(WHAT YOU SHOULD DO)
Write only the number of lines in the entries below that contain the string "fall".

(LISTED ENTRIES)
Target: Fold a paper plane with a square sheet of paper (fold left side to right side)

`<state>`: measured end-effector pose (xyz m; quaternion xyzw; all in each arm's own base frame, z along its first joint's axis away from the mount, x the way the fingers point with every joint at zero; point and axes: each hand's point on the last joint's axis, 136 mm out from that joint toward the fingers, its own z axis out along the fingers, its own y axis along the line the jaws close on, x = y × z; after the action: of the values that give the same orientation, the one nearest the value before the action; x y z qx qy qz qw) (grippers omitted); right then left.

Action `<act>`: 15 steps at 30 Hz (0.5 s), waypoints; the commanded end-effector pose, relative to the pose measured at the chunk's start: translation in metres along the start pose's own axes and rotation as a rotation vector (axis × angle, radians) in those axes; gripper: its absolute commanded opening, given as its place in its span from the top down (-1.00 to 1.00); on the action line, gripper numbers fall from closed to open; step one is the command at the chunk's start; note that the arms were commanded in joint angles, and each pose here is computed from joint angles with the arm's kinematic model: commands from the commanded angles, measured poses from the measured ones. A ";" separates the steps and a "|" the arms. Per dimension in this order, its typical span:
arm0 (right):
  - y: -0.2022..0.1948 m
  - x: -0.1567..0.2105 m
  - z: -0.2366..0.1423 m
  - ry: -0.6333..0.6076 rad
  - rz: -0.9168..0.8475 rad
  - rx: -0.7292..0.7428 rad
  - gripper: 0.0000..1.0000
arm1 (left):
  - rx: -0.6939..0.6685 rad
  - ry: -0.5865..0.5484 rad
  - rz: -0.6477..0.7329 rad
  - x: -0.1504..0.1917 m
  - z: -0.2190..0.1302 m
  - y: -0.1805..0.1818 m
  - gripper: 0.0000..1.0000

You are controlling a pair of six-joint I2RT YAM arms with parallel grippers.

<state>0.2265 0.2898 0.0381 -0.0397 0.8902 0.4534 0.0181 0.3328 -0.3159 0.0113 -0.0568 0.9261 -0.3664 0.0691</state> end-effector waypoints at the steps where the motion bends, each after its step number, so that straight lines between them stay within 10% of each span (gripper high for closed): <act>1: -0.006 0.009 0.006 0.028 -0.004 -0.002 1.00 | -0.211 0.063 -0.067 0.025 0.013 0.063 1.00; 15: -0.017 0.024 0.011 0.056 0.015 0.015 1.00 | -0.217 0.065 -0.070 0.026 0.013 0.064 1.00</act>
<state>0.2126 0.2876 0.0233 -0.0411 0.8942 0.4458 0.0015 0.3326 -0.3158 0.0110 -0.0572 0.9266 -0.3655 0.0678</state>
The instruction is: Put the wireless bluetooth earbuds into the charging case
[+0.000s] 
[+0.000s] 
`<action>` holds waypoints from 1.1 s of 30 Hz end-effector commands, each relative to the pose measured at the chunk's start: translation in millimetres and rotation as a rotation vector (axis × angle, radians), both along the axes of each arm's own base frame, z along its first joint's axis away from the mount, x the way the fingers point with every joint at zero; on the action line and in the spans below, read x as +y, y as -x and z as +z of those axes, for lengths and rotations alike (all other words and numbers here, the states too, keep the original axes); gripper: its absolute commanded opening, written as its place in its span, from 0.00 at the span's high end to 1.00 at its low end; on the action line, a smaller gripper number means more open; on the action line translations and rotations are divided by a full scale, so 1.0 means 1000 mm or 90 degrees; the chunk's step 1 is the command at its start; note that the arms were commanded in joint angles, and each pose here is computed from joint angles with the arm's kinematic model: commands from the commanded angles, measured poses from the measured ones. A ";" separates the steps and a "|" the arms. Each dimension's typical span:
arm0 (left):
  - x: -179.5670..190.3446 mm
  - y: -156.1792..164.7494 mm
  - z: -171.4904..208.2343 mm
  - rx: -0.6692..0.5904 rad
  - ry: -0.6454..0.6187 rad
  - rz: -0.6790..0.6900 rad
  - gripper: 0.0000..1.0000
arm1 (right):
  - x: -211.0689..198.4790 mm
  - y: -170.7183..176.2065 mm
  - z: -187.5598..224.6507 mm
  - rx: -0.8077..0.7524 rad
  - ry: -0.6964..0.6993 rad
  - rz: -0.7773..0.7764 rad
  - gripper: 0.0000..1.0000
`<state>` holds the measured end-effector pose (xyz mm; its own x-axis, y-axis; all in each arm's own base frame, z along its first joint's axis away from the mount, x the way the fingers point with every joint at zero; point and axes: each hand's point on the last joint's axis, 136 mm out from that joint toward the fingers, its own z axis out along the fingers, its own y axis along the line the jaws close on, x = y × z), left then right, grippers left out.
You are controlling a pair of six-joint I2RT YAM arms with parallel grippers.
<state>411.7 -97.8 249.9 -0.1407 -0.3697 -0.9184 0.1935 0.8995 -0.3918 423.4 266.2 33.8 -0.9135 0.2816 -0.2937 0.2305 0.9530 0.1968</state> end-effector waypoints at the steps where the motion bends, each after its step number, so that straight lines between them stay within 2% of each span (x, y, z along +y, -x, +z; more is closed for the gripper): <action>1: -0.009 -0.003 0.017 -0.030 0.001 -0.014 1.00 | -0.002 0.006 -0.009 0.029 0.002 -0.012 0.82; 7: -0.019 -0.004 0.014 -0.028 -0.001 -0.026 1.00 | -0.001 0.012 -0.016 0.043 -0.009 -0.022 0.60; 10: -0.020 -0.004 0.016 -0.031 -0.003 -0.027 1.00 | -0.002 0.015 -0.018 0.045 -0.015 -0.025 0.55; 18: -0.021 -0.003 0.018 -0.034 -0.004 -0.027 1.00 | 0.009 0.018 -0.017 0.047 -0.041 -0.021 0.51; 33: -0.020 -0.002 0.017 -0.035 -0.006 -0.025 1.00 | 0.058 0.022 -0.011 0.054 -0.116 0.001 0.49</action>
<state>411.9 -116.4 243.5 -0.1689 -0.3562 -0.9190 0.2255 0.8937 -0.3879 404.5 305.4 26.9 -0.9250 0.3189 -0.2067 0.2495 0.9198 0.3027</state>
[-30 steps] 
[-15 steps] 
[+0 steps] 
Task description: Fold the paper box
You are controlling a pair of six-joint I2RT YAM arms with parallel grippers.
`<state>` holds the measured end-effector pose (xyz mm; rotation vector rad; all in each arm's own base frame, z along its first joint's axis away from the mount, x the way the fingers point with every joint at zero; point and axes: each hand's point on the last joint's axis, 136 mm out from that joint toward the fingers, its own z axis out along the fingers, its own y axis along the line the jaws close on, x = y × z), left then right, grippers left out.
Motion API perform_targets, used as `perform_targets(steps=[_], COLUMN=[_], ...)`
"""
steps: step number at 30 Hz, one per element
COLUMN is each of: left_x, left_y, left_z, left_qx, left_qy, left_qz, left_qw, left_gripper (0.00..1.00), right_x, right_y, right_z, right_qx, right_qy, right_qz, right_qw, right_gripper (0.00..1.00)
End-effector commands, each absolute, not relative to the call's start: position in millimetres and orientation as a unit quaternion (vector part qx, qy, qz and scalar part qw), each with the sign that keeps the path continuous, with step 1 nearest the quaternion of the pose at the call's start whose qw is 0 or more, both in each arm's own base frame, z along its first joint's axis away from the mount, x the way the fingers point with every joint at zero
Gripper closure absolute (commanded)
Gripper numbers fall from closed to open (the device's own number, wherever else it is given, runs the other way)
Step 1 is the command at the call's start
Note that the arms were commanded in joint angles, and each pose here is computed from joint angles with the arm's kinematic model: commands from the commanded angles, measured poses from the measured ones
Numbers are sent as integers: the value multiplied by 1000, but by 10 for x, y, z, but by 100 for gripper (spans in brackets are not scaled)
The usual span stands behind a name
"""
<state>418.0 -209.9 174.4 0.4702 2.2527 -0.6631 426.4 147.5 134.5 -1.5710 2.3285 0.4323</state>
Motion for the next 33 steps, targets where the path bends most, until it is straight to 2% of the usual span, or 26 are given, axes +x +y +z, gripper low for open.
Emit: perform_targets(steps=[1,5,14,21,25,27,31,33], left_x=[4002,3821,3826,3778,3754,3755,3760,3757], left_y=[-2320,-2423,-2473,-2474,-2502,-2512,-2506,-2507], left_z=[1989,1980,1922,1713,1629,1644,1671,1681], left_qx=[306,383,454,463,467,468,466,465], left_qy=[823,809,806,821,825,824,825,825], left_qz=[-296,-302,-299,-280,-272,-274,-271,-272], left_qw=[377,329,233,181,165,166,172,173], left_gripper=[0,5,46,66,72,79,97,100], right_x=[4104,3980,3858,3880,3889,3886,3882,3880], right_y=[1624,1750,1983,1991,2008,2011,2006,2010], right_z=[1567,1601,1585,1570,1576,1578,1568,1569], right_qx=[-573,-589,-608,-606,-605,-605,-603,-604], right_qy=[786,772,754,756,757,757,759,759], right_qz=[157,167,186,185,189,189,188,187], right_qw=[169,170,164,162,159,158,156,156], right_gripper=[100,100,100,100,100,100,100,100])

(ANSWER FOR THIS EXERCISE)
2